Therapeutic efficacy of chimeric antigen receptor (CAR) T cells is associated with their expansion, persistence and effector function. Although CAR T cell therapy has shown remarkable therapeutic effects in hematological malignancies, its therapeutic efficacy has been limited in some types of cancers - in particular, solid tumors - partially due to the cells' inability to persist and the acquisition of T cell dysfunction within a harsh immunosuppressive tumor microenvironment. Therefore, it would be expected that generation of CAR T cells with intrinsic properties for functional longevity, such as the cells with early-memory phenotypes, could beneficially enhance antitumor immunity. Furthermore, because the metabolic pathways of CAR T cells help determine cellular differentiation and lifespan, therapies targeting such pathways like glycolysis and oxidative phosphorylation, can alter CAR T cell fate and durability within tumors. Here we discuss how reprogramming of CAR T cell metabolism and metabolic switch to memory CAR T cells influences their antitumor activity. We also offer potential strategies for targeting these metabolic circuits in the setting of adoptive CAR T cell therapy, aiming to better unleash the potential of adoptive CAR T cell therapy in the clinic.

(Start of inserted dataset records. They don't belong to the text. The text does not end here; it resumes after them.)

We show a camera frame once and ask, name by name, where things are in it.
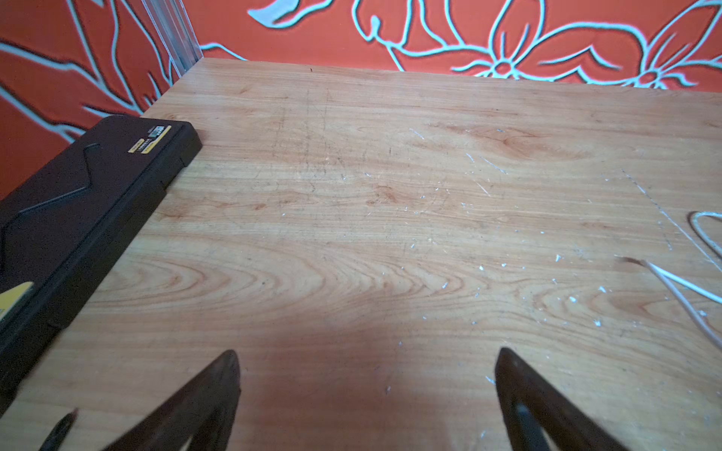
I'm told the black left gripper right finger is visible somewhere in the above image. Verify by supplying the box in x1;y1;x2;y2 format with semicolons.
494;348;626;450

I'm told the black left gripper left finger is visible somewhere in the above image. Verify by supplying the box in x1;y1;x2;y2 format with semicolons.
106;350;242;450

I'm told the white charging cable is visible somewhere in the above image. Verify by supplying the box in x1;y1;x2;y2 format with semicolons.
619;210;722;351

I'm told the black flat tool case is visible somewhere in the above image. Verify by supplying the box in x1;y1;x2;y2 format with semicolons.
1;115;202;408

嵌合抗原受体 (CAR) T 细胞的治疗效果与其扩增、持久性和效应功能有关。尽管 CAR T 细胞疗法在血液系统恶性肿瘤中显示出了显著的治疗效果,但在某些类型的癌症中——特别是实体瘤——其治疗效果受到了限制,部分原因是细胞无法在恶劣的免疫抑制肿瘤微环境中持续存在和获得 T 细胞功能障碍。因此,人们期望产生具有内在功能长寿特性的 CAR T 细胞,例如具有早期记忆表型的细胞,这可能有益于增强抗肿瘤免疫。此外,由于 CAR T 细胞的代谢途径有助于决定细胞的分化和寿命,因此针对糖酵解和氧化磷酸化等代谢途径的治疗方法可以改变 CAR T 细胞在肿瘤中的命运和持久性。在这里,我们讨论了 CAR T 细胞代谢的重编程以及代谢向记忆性 CAR T 细胞的转变如何影响其抗肿瘤活性。我们还提供了在过继性 CAR T 细胞治疗中靶向这些代谢回路的潜在策略,旨在更好地释放过继性 CAR T 细胞治疗在临床上的潜力。